# Ute fans are gonna love this guy!



## xxxxxxBirdDogger (Mar 7, 2008)

Meet 2013 freshman recruit JonRyheem Peoples. Be sure to watch the video until the very end.


----------



## JuddCT (Sep 7, 2007)

Can't wait for him to experience what the cougs have experienced the last 3 years against the Utes in the rivalry game. 

Oh and I hope this guy gets on the field for the game as well.

http://utahutes.cstv.com/sports/m-footbl/mtt/joseph_smith_702385.html


----------



## xxxxxxBirdDogger (Mar 7, 2008)

:lol::lol:

Yeah, that one's pretty good!


----------



## Huge29 (Sep 17, 2007)

JuddCT said:


> http://utahutes.cstv.com/sports/m-footbl/mtt/joseph_smith_702385.html


That name sounds so familiar, I think he was my aunt's friend's neighbor or something. It is all fun in the off season...only like 7 weeks away...


----------



## Chaser (Sep 28, 2007)

He'll be just like the rest of his team mates...won't know how it feels to beat the Utes. He may as well have lit his fro on fire. He won't be able to take a test until its gone.


----------



## outdoorser (Jan 14, 2013)

So hold on, what sport is this guy going to play at BYU? The one with the pointy ball or the round one?


----------



## dkhntrdstn (Sep 7, 2007)

he wont be playing at BYU you will be on the team just not playing.


----------



## xxxxxxBirdDogger (Mar 7, 2008)

> outdoorser So hold on, what sport is this guy going to play at BYU? The one with the pointy ball or the round one?
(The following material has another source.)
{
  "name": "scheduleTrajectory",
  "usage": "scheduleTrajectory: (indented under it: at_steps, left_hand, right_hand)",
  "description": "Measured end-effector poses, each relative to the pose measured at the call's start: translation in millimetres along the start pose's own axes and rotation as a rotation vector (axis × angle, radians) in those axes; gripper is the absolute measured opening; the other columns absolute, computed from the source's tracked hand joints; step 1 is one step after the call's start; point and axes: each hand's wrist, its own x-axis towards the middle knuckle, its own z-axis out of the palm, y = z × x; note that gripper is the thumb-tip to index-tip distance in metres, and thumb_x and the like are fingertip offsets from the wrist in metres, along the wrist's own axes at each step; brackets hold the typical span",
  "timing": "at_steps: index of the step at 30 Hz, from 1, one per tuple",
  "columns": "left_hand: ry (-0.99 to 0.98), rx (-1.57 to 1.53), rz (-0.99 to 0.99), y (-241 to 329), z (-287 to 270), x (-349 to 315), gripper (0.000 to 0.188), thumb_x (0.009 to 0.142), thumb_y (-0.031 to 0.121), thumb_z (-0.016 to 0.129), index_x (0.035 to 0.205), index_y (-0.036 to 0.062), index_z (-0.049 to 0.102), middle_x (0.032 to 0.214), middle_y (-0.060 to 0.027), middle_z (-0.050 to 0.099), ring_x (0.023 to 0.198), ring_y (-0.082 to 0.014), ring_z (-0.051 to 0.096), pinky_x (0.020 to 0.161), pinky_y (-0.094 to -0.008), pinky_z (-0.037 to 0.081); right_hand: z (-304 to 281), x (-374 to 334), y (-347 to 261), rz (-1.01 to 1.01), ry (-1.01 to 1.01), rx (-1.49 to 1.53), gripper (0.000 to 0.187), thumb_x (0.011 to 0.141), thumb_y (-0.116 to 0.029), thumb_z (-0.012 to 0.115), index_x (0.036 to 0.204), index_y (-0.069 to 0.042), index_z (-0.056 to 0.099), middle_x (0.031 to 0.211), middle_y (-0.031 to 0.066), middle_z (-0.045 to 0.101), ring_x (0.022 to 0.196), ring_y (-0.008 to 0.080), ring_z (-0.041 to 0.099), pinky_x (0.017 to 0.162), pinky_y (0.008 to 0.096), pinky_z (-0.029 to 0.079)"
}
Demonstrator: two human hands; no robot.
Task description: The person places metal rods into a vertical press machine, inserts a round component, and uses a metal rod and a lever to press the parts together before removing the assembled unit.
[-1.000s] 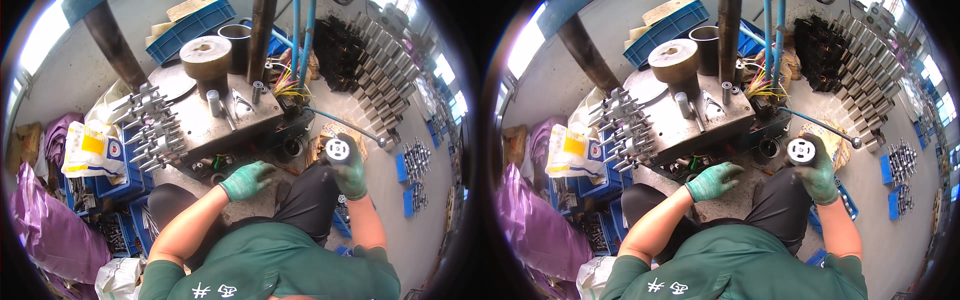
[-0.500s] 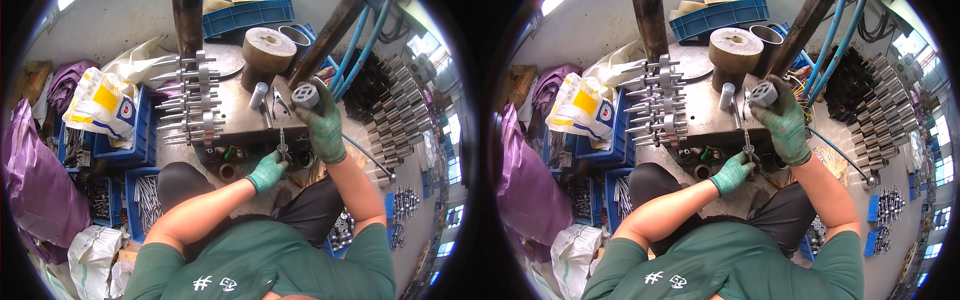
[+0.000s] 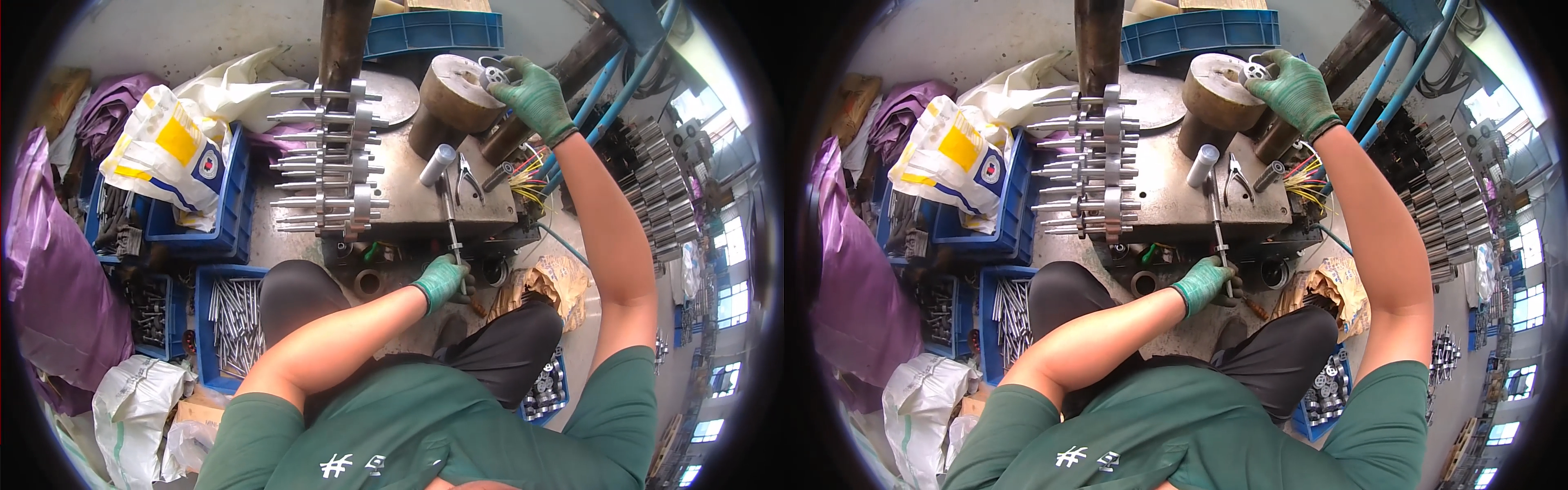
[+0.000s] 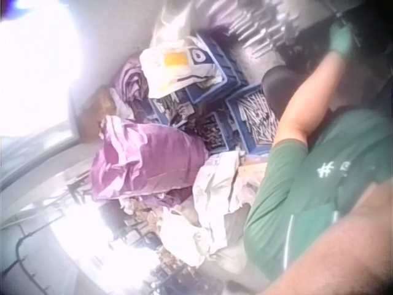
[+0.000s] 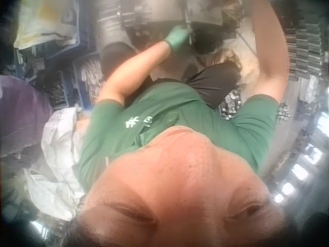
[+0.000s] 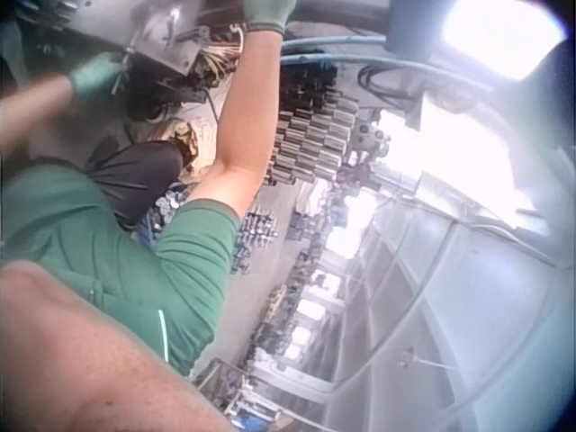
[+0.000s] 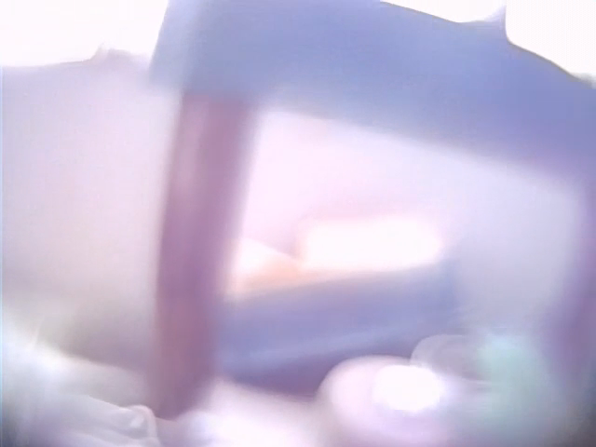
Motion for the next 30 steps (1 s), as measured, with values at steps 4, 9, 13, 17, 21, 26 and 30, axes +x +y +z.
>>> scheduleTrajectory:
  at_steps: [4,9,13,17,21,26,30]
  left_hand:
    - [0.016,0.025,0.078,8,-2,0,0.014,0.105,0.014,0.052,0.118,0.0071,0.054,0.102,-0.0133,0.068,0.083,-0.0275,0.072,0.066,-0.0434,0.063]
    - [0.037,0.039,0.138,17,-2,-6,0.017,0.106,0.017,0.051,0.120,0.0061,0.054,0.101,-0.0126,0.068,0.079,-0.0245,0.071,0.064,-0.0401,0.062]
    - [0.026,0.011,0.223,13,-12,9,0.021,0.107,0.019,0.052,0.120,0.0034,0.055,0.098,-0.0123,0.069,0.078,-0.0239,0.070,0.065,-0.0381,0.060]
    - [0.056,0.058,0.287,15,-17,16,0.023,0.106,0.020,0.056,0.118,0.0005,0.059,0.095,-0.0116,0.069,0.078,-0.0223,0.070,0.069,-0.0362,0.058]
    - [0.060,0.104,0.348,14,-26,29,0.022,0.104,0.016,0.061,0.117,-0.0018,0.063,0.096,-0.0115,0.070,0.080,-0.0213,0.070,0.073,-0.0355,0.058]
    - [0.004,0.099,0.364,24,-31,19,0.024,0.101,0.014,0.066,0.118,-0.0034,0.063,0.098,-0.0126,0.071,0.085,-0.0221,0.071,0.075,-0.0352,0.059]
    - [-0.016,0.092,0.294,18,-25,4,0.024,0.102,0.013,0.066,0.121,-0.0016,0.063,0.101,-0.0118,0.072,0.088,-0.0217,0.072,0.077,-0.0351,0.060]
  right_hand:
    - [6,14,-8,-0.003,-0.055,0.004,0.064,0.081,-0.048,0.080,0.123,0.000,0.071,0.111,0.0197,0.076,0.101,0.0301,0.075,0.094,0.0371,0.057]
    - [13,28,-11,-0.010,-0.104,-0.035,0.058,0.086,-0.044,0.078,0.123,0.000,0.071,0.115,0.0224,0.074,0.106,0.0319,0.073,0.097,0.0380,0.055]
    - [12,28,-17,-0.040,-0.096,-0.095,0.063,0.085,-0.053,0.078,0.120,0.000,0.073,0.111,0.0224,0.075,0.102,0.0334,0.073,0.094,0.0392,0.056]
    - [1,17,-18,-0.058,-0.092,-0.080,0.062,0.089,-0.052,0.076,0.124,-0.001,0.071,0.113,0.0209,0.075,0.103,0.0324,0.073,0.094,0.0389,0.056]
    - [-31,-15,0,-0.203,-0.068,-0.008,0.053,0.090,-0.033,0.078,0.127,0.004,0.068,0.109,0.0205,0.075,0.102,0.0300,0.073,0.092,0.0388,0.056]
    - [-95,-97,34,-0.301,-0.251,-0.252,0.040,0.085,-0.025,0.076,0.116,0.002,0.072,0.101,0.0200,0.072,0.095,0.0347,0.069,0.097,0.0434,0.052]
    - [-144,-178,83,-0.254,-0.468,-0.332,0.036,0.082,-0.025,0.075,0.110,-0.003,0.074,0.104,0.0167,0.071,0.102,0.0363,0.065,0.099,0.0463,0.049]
Defensive lineman on the football team


----------



## Chaser (Sep 28, 2007)

Cougar fans are gonna love this...

http://www.ksl.com/?sid=26152276&ni...mo-is-now-a-ute&fm=home_page&s_cid=featured-5


----------



## Yahtahay (Jul 3, 2008)

Don't know what to tell you BYU fans but whoever plays the Cougars is my favorite team, especially when they annihilate the Cougars in Provo!-O,- 


GO UTES!


----------